▶ **About this task**
An exact, picture-free copy of the listing is required.

▶ **Data segment**
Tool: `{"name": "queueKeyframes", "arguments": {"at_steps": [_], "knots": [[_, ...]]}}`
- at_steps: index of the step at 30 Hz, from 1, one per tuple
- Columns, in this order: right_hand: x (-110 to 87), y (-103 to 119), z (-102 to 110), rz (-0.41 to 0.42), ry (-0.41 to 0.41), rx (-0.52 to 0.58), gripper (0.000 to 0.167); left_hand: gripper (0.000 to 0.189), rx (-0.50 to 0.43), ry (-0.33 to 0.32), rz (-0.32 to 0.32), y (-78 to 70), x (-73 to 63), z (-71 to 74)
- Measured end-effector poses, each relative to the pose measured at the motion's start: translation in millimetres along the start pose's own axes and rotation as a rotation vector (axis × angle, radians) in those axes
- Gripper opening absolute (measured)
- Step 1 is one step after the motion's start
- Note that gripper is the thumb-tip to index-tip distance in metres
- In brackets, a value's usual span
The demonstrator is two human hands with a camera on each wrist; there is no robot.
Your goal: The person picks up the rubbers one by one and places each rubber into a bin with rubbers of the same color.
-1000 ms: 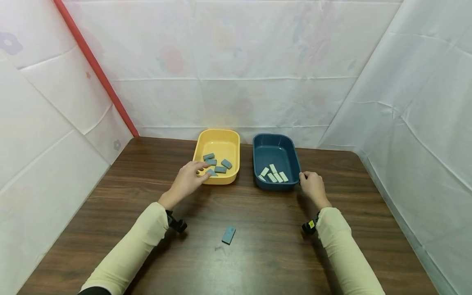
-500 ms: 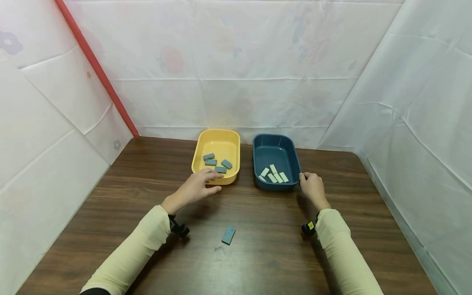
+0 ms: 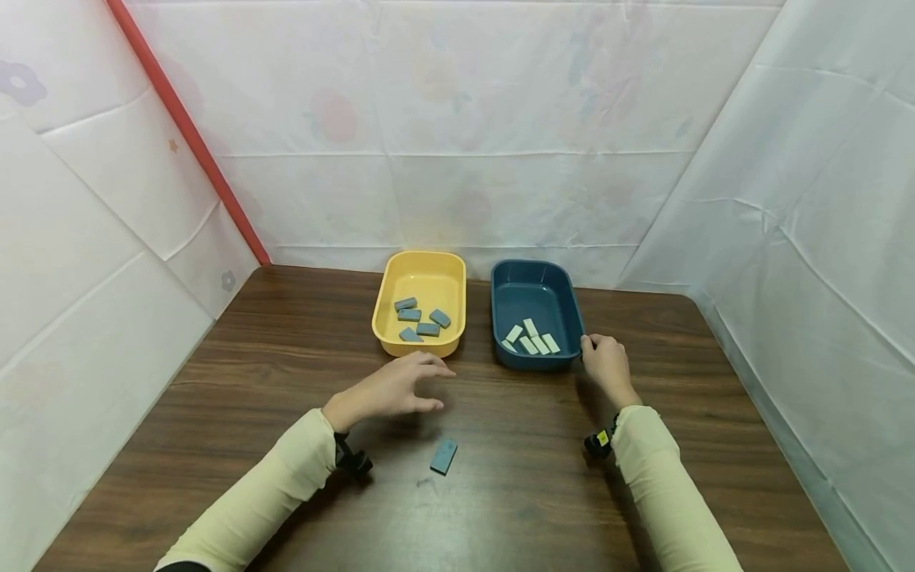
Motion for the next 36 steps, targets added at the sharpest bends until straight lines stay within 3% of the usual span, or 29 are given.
{"name": "queueKeyframes", "arguments": {"at_steps": [20, 29, 36], "knots": [[1.8, 6, -1, 0.003, -0.008, 0.006, 0.046, 0.051, 0.108, 0.308, -0.103, -17.7, -9.3, -34.8], [-2.7, 1, -1, 0.004, -0.025, 0.000, 0.044, 0.050, 0.143, 0.340, -0.177, -24.3, -12.8, -48.1], [-2.0, -3, -1, 0.017, -0.026, 0.009, 0.045, 0.046, 0.131, 0.369, -0.173, -27.0, -13.0, -50.8]]}}
Point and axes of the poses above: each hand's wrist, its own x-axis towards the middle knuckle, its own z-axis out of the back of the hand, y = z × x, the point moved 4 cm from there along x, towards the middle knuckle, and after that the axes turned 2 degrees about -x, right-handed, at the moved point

▶ **Completed task**
Tool: `{"name": "queueKeyframes", "arguments": {"at_steps": [_], "knots": [[_, ...]]}}`
- at_steps: index of the step at 30 Hz, from 1, one per tuple
- Columns, in this order: right_hand: x (-110 to 87), y (-103 to 119), z (-102 to 110), rz (-0.41 to 0.42), ry (-0.41 to 0.41), rx (-0.52 to 0.58), gripper (0.000 to 0.167); left_hand: gripper (0.000 to 0.189), rx (-0.50 to 0.43), ry (-0.33 to 0.32), rz (-0.32 to 0.32), y (-78 to 70), x (-73 to 63), z (-71 to 74)
- Measured end-effector poses, each relative to the pose measured at the motion's start: translation in millimetres along the start pose's own axes and rotation as a rotation vector (axis × angle, radians) in those axes
- Gripper opening absolute (measured)
- Step 1 is one step after the motion's start
- Note that gripper is the thumb-tip to index-tip distance in metres
- In brackets, a value's usual span
The demonstrator is two human hands with a camera on each wrist; there is no robot.
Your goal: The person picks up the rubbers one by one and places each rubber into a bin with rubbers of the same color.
-1000 ms: 
-500 ms: 
+0 ms: 
Motion for the next 36 steps, targets added at the sharpest bends until straight lines stay within 3% of the usual span, or 29 are given.
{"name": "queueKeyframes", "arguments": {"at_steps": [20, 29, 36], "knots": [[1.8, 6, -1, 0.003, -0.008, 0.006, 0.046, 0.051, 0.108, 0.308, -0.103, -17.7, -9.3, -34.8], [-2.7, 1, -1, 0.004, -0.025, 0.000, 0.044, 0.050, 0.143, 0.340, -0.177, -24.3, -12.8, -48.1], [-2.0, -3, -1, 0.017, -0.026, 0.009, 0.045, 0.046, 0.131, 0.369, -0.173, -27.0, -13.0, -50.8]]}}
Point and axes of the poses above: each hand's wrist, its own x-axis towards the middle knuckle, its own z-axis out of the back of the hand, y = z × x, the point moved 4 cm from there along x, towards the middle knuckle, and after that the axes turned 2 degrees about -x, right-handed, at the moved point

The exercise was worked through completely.